Intelligent Machines

The Web as a Right

Using the Internet isn’t just a luxury.

Feb 18, 2015

What we’ve been calling the World Wide Web for the last few decades isn’t actually worldwide. Four billion people, more than half the world’s population, remain disconnected. No e-mail, no Wikipedia. Six years ago I started a nonprofit called A Human Right to help connect the disconnected. At the time, the topic wasn’t a mainstream issue, but now Mark ­Zuckerberg, Elon Musk, Google, and Richard Branson are all working to ensure that the Web indeed becomes worldwide (see “Project Loon”).

Kosta Grammatis

Why is access so important? The Internet is bigger than Wikipedia and e-mail. I believe Internet access should be considered a basic human right.

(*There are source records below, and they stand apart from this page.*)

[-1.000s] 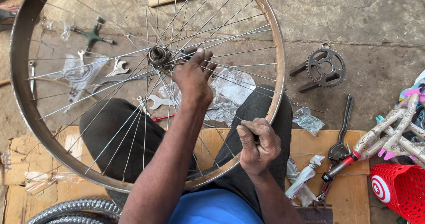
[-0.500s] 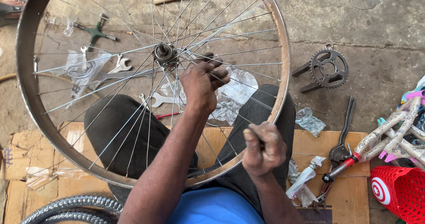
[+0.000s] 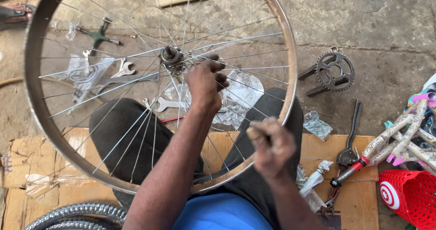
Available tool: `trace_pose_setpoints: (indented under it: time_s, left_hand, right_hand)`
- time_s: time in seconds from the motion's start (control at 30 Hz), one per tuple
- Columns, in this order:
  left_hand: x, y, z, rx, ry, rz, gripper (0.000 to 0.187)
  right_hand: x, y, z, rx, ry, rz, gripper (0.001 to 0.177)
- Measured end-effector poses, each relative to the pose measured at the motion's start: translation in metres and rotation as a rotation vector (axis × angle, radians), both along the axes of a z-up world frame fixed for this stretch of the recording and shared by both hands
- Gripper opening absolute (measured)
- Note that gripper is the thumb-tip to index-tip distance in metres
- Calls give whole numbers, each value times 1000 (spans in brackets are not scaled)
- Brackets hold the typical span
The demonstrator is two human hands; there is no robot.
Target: The person is sitting on the floor and repairing a bicycle wheel by hand. They are inserting and tightening spokes into the rim and hub, occasionally rotating the wheel to access different sections.
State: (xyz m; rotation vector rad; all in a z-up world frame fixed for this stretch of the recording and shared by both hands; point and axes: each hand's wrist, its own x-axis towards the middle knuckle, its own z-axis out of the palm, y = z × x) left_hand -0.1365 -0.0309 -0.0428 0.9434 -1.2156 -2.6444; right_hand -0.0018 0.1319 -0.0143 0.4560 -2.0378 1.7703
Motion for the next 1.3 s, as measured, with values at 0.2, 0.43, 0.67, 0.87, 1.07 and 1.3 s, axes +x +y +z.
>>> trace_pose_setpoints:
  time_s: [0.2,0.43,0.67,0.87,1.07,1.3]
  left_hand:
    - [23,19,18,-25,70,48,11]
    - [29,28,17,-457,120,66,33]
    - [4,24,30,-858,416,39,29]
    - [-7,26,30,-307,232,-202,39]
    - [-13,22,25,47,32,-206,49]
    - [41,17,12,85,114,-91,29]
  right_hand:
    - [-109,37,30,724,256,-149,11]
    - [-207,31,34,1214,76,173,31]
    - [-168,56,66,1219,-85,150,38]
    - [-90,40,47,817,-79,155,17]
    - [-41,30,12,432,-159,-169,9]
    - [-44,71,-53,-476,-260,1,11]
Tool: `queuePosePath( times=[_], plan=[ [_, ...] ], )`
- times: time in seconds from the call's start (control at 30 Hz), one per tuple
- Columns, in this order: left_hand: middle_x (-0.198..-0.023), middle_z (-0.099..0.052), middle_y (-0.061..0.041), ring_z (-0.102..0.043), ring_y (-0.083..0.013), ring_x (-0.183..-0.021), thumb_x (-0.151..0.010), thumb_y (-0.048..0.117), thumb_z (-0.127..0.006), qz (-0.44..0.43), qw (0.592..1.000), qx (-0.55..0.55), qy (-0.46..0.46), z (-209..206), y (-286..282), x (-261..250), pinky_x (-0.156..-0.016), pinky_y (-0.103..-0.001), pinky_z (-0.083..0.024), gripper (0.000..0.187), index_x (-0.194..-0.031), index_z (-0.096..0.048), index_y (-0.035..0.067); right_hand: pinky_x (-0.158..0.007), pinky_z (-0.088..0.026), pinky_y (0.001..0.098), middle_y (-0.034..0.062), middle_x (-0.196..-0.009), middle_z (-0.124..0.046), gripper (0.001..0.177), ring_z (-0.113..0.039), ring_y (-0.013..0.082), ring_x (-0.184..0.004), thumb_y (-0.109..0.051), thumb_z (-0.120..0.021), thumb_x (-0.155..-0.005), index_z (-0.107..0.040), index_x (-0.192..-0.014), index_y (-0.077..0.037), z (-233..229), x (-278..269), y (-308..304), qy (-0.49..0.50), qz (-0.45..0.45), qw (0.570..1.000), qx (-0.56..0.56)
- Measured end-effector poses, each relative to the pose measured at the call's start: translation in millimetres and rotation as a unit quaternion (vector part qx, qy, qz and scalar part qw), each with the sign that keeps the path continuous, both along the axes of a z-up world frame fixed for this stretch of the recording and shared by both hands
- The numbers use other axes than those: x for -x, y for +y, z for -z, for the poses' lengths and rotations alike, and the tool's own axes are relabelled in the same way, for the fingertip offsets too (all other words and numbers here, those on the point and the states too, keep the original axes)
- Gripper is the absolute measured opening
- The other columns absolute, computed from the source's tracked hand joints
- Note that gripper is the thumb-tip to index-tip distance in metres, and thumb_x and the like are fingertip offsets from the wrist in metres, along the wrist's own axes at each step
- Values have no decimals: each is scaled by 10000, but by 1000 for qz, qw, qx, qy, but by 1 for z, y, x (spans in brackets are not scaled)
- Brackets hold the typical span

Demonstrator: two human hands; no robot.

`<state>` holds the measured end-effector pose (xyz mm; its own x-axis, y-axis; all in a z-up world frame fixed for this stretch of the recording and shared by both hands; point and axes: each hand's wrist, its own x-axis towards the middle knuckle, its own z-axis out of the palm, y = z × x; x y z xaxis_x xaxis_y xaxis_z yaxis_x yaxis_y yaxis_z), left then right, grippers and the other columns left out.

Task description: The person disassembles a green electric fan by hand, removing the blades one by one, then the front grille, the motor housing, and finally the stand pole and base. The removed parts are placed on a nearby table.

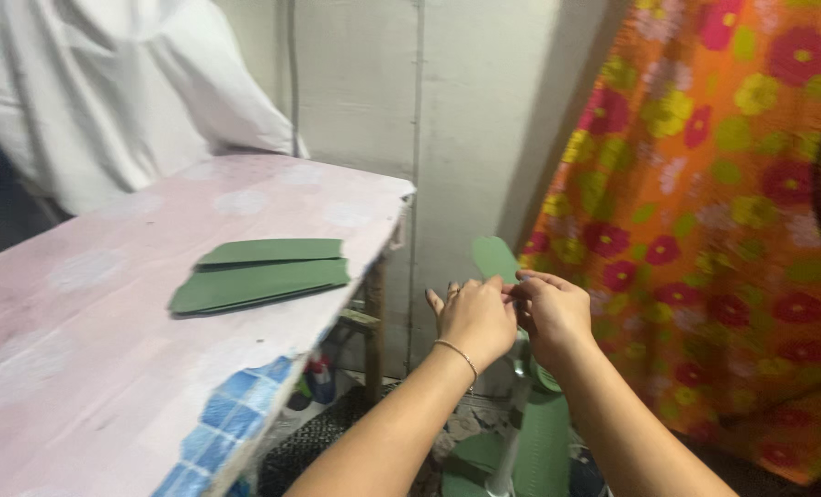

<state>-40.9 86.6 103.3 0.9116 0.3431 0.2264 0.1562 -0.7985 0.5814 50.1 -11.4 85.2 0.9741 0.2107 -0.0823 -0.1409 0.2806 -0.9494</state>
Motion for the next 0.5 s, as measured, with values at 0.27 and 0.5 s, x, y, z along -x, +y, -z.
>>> queuePosePath(
  times=[0.27, 0.5],
  plan=[
    [-1195, -694, -207, -627, -374, -1202, -879, 327, -673, 36, 989, 145, 12, 58, -47, -48, -1098, -518, -433, 366, -1176, -677, 114, -669, -588, 339, 209, -1015, -740, 336, -709, 230, -767, 17, -552, -906, -604, -1233, 75, 29, -11, -73, 29, 33, 999, 6],
    [-1194, -621, -225, -620, -385, -1119, -801, 129, -689, -89, 978, 175, -67, 138, -62, -82, -1001, -427, -502, 303, -1098, -743, 105, -623, -547, 343, 148, -956, -687, 337, -610, 192, -672, -50, -599, -919, -665, -1246, 0, 72, -27, -111, 38, 51, 993, 95]
  ],
)
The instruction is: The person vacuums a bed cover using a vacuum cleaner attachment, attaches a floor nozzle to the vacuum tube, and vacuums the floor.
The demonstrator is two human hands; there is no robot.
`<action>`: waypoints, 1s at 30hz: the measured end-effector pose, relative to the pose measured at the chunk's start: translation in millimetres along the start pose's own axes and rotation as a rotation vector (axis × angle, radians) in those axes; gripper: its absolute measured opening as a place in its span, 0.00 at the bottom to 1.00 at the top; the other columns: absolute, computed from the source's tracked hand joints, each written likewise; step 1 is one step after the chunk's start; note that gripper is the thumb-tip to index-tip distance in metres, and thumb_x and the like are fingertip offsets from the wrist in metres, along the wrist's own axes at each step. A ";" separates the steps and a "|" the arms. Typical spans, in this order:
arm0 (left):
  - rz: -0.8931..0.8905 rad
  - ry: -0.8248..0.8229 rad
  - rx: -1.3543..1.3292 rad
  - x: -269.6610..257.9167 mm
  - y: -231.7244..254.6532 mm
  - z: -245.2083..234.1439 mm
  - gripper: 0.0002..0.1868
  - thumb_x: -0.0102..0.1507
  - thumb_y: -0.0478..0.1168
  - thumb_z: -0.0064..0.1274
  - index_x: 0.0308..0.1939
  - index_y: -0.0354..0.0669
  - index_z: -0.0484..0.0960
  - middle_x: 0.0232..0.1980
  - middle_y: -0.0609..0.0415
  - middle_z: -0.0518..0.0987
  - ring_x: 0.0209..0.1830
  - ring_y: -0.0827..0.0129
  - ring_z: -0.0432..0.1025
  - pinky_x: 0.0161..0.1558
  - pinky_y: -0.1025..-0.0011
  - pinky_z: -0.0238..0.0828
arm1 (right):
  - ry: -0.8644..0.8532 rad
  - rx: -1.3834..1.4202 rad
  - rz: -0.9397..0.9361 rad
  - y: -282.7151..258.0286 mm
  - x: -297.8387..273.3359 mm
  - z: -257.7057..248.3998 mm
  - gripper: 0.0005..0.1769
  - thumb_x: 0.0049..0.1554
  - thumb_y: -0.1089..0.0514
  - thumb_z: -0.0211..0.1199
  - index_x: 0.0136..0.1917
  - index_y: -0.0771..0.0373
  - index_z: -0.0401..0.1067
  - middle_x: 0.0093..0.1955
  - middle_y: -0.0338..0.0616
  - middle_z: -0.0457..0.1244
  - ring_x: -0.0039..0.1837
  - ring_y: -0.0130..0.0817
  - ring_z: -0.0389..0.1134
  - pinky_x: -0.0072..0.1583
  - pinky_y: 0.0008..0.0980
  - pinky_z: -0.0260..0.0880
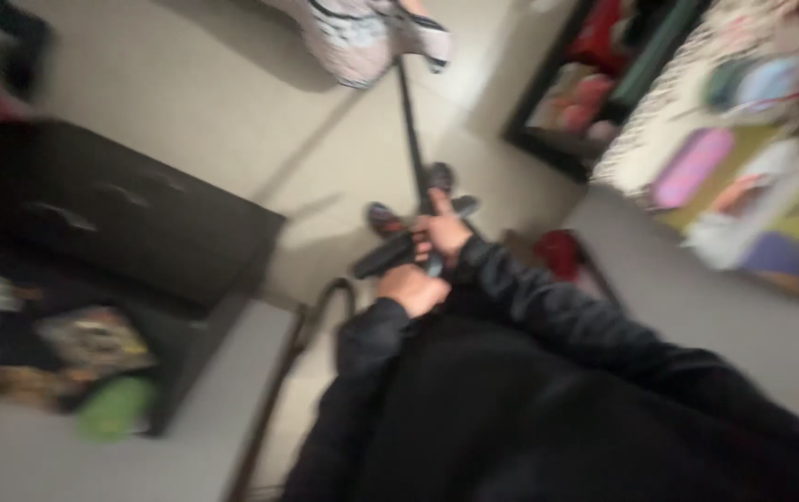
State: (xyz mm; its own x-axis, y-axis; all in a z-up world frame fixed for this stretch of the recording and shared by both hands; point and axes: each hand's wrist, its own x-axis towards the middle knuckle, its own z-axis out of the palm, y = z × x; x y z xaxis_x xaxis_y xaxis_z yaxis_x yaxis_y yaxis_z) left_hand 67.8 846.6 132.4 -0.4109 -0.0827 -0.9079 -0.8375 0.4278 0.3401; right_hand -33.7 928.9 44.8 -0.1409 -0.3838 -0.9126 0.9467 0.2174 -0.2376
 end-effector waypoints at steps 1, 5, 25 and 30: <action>-0.006 0.029 -0.005 8.6 -8.8 -0.4 0.18 0.47 0.54 0.59 0.27 0.43 0.86 0.33 0.39 0.82 0.39 0.45 0.78 0.43 0.56 0.73 | -0.057 0.047 0.079 -2.1 4.8 12.1 0.52 0.55 0.63 0.55 0.85 0.34 0.39 0.28 0.39 0.57 0.25 0.27 0.56 0.28 0.33 0.62; -0.119 -0.049 -0.143 -1.8 27.0 -44.8 0.16 0.44 0.50 0.57 0.24 0.40 0.86 0.30 0.43 0.86 0.35 0.49 0.83 0.42 0.60 0.77 | 0.077 -0.016 -0.038 -27.4 20.8 6.1 0.55 0.53 0.69 0.53 0.84 0.38 0.34 0.29 0.46 0.59 0.25 0.34 0.58 0.29 0.39 0.64; 0.058 0.093 0.232 97.7 90.3 -38.0 0.31 0.55 0.59 0.54 0.51 0.36 0.84 0.56 0.34 0.81 0.60 0.43 0.73 0.61 0.54 0.68 | 0.285 0.251 -0.480 -34.5 72.4 -64.9 0.34 0.62 0.62 0.66 0.77 0.71 0.57 0.40 0.43 0.66 0.33 0.32 0.67 0.36 0.36 0.70; 0.076 -0.008 0.180 155.1 116.0 -29.6 0.28 0.54 0.60 0.54 0.42 0.39 0.89 0.48 0.37 0.84 0.54 0.46 0.77 0.56 0.55 0.71 | 0.472 0.246 -0.417 -96.5 76.8 -91.7 0.28 0.63 0.56 0.66 0.75 0.58 0.70 0.36 0.39 0.64 0.31 0.26 0.62 0.34 0.30 0.66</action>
State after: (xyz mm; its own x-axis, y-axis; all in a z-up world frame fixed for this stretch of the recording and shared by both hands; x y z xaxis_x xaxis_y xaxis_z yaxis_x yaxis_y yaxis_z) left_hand -103.8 856.7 38.3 -0.4669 -0.0372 -0.8835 -0.7259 0.5867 0.3589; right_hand -162.5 960.7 -32.9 -0.5671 0.0535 -0.8219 0.8164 -0.0955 -0.5695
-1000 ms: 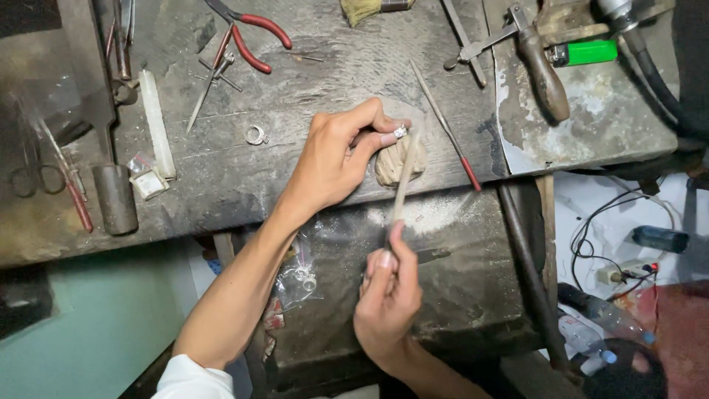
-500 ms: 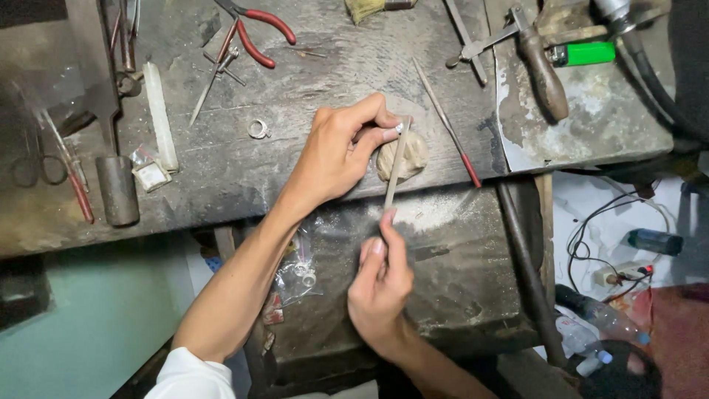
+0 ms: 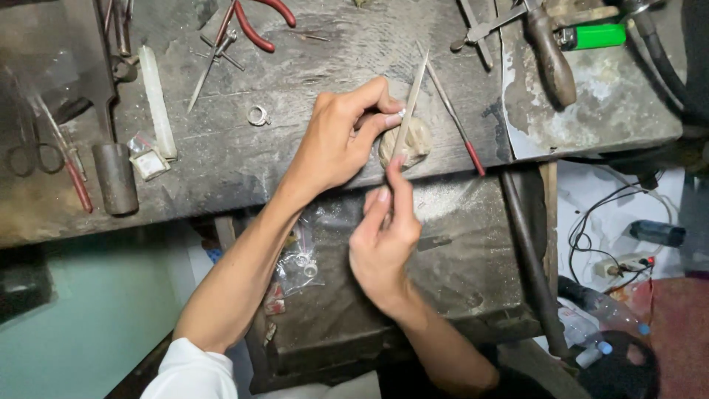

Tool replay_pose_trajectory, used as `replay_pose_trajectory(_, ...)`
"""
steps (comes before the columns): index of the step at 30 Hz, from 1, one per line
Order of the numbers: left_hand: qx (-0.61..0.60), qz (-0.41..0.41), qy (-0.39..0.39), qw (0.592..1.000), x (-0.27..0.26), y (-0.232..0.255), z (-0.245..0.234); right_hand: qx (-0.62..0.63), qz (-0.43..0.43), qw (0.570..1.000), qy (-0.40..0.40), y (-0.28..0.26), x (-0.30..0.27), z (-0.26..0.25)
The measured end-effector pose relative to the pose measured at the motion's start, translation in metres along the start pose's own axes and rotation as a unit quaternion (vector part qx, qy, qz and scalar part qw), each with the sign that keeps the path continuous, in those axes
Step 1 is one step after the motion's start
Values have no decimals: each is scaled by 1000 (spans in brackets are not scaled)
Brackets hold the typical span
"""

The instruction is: Filing and cleaning a small jewelry component on a workbench using a hand file and a brush

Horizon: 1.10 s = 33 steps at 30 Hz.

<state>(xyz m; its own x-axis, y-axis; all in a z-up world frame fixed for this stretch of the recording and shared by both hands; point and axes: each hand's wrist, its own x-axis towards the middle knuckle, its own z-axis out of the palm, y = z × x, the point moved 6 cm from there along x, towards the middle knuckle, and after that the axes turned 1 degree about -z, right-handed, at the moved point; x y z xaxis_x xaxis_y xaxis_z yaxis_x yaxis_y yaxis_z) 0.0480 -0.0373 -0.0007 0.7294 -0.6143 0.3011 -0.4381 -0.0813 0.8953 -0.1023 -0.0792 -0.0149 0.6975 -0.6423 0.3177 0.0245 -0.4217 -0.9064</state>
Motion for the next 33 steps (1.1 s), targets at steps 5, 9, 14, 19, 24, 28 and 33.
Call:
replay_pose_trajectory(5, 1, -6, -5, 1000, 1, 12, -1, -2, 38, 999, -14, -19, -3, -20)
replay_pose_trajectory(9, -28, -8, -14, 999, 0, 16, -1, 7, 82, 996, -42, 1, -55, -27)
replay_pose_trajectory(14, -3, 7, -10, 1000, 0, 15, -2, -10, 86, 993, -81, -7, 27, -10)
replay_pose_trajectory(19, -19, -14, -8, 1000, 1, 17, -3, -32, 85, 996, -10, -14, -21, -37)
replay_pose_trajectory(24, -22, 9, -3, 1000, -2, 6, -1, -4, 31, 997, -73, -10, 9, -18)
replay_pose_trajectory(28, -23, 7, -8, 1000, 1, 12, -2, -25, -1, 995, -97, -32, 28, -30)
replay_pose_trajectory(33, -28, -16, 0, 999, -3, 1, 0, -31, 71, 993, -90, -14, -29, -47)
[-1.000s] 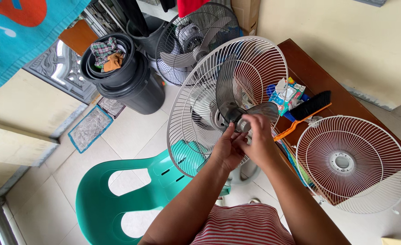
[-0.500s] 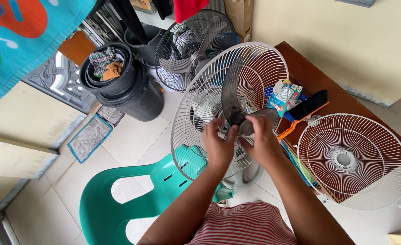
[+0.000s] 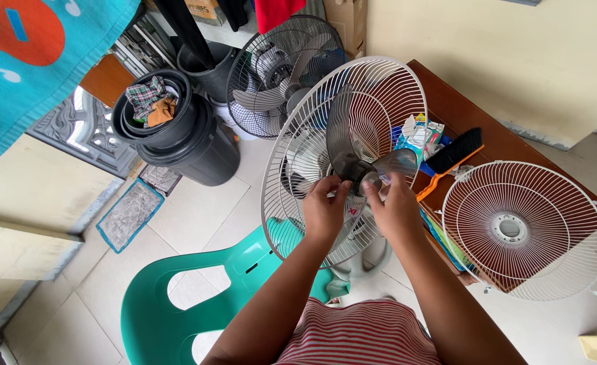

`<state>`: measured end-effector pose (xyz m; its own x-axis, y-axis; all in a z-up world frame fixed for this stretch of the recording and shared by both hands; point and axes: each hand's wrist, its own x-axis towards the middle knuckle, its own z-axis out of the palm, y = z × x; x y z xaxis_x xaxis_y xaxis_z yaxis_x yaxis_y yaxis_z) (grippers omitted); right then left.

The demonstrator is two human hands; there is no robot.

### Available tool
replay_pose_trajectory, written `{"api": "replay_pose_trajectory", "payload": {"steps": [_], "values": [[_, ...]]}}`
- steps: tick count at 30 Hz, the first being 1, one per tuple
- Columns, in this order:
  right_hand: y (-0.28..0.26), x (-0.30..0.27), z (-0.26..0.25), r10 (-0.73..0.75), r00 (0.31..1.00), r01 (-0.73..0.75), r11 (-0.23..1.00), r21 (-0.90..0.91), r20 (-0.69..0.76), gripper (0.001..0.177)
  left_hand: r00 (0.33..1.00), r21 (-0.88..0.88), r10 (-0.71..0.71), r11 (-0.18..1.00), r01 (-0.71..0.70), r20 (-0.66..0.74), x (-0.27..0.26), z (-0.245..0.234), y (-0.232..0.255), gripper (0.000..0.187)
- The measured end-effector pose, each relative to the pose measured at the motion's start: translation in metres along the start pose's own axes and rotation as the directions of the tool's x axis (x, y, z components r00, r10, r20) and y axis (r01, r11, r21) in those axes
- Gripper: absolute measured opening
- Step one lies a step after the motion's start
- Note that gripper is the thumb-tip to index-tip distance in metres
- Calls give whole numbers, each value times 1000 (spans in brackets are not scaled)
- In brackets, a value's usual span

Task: The person assembles a white pedestal fan by hand. They attach the fan blades to the motor hub, secure them with a nut, and then fit the front wire cage onto the fan head.

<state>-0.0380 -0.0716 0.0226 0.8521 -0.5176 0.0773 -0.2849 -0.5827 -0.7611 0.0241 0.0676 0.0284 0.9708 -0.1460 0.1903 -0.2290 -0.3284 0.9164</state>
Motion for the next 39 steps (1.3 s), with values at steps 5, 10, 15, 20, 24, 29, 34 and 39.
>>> {"api": "replay_pose_trajectory", "payload": {"steps": [5, 10, 15, 20, 24, 29, 34, 39], "values": [[7, -1, 7, -249, 965, 256, 964, 77, -82, 65, 994, -110, 107, 988, -105, 7, 6, 2, -7, 23], [17, -1, 24, -154, 946, 179, 982, 60, -287, 69, 997, -98, 4, 995, 4, 79, 8, 1, -12, 24], [10, 3, 21, 103, 995, -101, 992, 71, -15, 50, 989, -172, -4, 985, 29, 145, 7, -2, -10, 21], [3, -6, 15, -366, 897, 378, 926, 0, -248, 76, 989, -167, 11, 986, 15, 149, 10, -7, -13, 22], [0, 0, 18, 112, 991, -119, 988, -103, -71, 48, 987, -164, 29, 986, -3, 157, 9, -2, -11, 26], [0, 4, 12, -125, 988, 128, 991, 29, -92, 55, 980, 41, 179, 982, -183, 86, 11, 2, -8, 26], [3, 4, 0, -377, 888, 403, 914, 50, -265, 74, 984, 66, 177, 982, -178, 27, 5, 9, -2, 26], [14, 19, -2, -147, 985, 150, 988, -33, 90, 49, 975, 123, 217, 970, -210, -46, 3, 20, -3, 24]]}}
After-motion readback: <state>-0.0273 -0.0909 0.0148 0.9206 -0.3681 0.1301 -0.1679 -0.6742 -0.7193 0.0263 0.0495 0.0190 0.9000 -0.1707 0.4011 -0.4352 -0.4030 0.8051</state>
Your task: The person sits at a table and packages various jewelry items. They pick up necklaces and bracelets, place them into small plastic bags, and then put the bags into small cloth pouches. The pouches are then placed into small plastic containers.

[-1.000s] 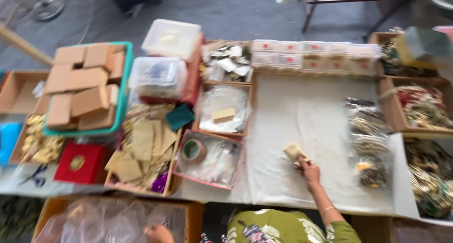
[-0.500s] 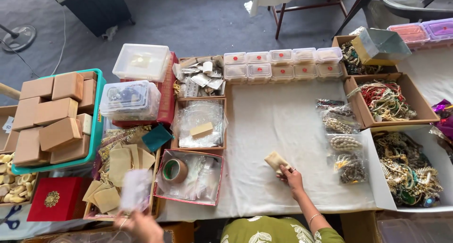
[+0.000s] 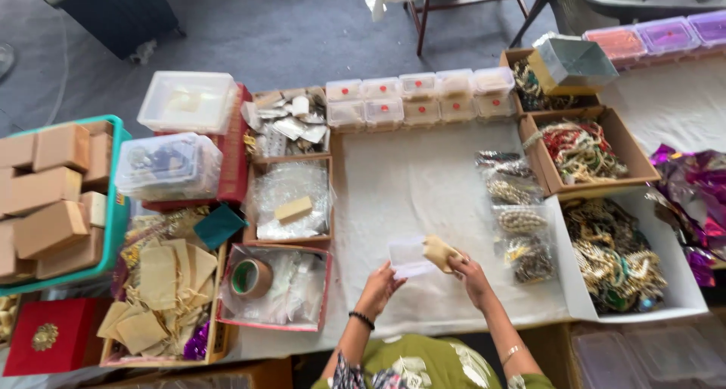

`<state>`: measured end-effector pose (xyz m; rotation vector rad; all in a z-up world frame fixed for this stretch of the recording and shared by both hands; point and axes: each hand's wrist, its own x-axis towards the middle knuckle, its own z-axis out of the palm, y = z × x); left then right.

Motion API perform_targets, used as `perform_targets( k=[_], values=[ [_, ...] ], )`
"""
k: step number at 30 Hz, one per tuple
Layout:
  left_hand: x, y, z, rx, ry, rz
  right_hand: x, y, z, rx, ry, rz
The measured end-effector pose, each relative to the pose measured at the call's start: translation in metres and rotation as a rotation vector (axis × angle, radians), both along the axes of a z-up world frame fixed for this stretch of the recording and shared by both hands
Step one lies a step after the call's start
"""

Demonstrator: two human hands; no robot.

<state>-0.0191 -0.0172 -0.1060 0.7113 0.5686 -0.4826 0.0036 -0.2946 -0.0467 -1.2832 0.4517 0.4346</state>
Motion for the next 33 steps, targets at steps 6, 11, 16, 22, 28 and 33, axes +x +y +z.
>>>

In 1948, the United Nations adopted a Declaration of Human Rights that covers basic liberties like the right not to be enslaved, the right to access education, and the right to a home and a job. Obviously, those framers couldn’t have predicted the existence of the Internet or what it would mean for humanity. If the declaration were written today, it’s likely that Internet access would be included.

This doesn’t mean that governments or taxpayers should be expected to provide Internet access to everybody around the world. It does mean that we should protect access for those who have it, and encourage expansion to the people who don’t. It means that a government that attempts to restrict, impede, or remove Internet access is violating its citizens’ basic human rights.

The online world enables many things the U.N. considers human rights, such as education and freedom of expression. In Kabul, Afghanistan, hundreds of young Afghan women have been poisoned for attending school and brutalized for expressing themselves. But a small women-only cybercafé, funded partially by online donors, has opened. It has, in effect, restored their rights to education and expression.

But Internet access isn’t important just because it supports the exercise of other human rights—framing Web access that way undervalues the power of being connected.

The Internet, built on top of the brick-and-mortar society we call civilization, is its own unique society. It grants a global perspective to our lives. Internet access, in fact, makes people a part of a global citizenship—it gives them the ability to collaborate, learn, interact, and empathize with the rest of humanity.

It is the only place where all people can meet as equals to engage in the global digital society that shapes our physical world. Without access, the disconnected don’t have a voice in the process, and the world moves on without them. With it, they can have an impact that’s worldwide.

Kosta Grammatis is a former engineer at SpaceX and is now a correspondent for Al Jazeera covering technology.